El Papa en el Ángelus
Queridos hermanos y hermanas, ¡buenos días!
Hoy la liturgia nos invita a celebrar la fiesta de la Natividad de San Juan Bautista. Su nacimiento es el evento que ilumina la vida de sus padres Isabel y Zacarías, e involucra a familiares y vecinos en alegría y asombro. Estos ancianos padres habían soñado y preparado ese día, pero ahora ya no lo esperaban: se sentían excluidos, humillados, decepcionados. No tenían hijos. Confrontados al anuncio del nacimiento de un hijo (ver Lc 1, 13), Zacarías permaneció incrédulo, porque las leyes naturales no se lo permitían; estaban viejos, mayores; como resultado, el Señor lo hizo callar durante todo el tiempo de gestación (ver v. 20). Es una señal. Pero Dios no depende de nuestra lógica y nuestras limitadas capacidades humanas. Debemos aprender a confiar y a guardar silencio frente al misterio de Dios y a contemplar con humildad y silencio su obra, que se revela en la historia y que a menudo excede nuestra imaginación.
Y ahora que el evento tiene lugar, ahora que Isabel y Zacarías experimentan que “nada es imposible para Dios” (Lc 1,37), su alegría es grande. La página del Evangelio de hoy (Lc 1,57-66.80) anuncia el nacimiento y luego se centra en el momento de imponer el nombre del niño. Isabel elige un nombre extraño a la tradición familiar y dice: “Se llamará Juan” (v 60), don gratuito y desde ahora inesperado porque Juan significa “Dios ha hecho gracia”. Y este niño será un heraldo, un testigo de la gracia de Dios para los pobres que esperan su salvación con humilde fe. Zacarías confirma inesperadamente la elección de este nombre al escribirlo en una tabla, porque estaba en mudo, y “de inmediato su boca se abrió y su lengua se aflojó, y habló normalmente, bendiciendo a Dios” (v. 64).
Todo el evento del nacimiento de Juan el Bautista está rodeado por una alegre sensación de asombro, sorpresa y gratitud: la gente se apodera del santo temor de Dios “y de todas estas cosas se hablaba en toda la región montañosa de Judea”. (v. 65). Hermanos y hermanas, el pueblo fiel tiene la intuición de que algo grande ha sucedido, aunque sea humilde y escondido, y se pregunta: “¿Qué será este niño?” (V. 66). El pueblo fiel de Dios es capaz de vivir la fe con alegría, con un sentimiento de asombro, de sorpresa y de gratitud.

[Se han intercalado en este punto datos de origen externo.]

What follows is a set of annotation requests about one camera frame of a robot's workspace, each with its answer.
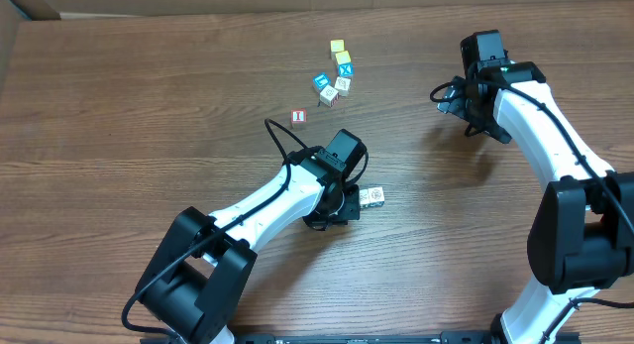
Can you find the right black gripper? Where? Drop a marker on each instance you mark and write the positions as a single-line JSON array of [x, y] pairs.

Miremos estas gentes que hablaban bien de esta cosa maravillosa, de este milagro del nacimiento de Juan, y lo hicieron con alegría, estaban contentos, con una sensación de asombro, sorpresa y gratitud. Y mirando esto, preguntémonos: ¿cómo está mi fe? ¿Es una fe gozosa, o es siempre la misma fe, una fe “plana”? ¿Tengo un sentido de maravilla cuando veo las obras del Señor, cuando escucho acerca de la evangelización o la vida de un santo, o la cantidad de gente buena que veo: siento la gracia, internamente, ¿o no se mueve nada en mi corazón? ¿Puedo percibir las consolaciones del Espíritu o estoy cerrado? Vamos a preguntar a cada uno de nosotros, en un examen de conciencia: ¿cómo está mi fe? Es gozosa? ¿Está abierta a las sorpresas de Dios? Porque Dios es el Dios de las sorpresas. ¿He “probado” en el alma ese sentido de maravilla que otorga la presencia de Dios, este sentimiento de gratitud? Pensemos en estas palabras, que son el alma de la fe: alegría, asombro, sorpresa y gratitud.
Que la Santísima Virgen nos ayude a comprender que en cada persona humana está la huella de Dios, la fuente de vida. Ella, Madre de Dios y Madre nuestra, nos hace cada vez más conscientes de que en la generación de un niño los padres actúan como colaboradores de Dios. Una misión verdaderamente sublime que hace de cada familia un santuario de vida y que cada nacimiento de un hijo despierta la alegría, asombro y gratitud.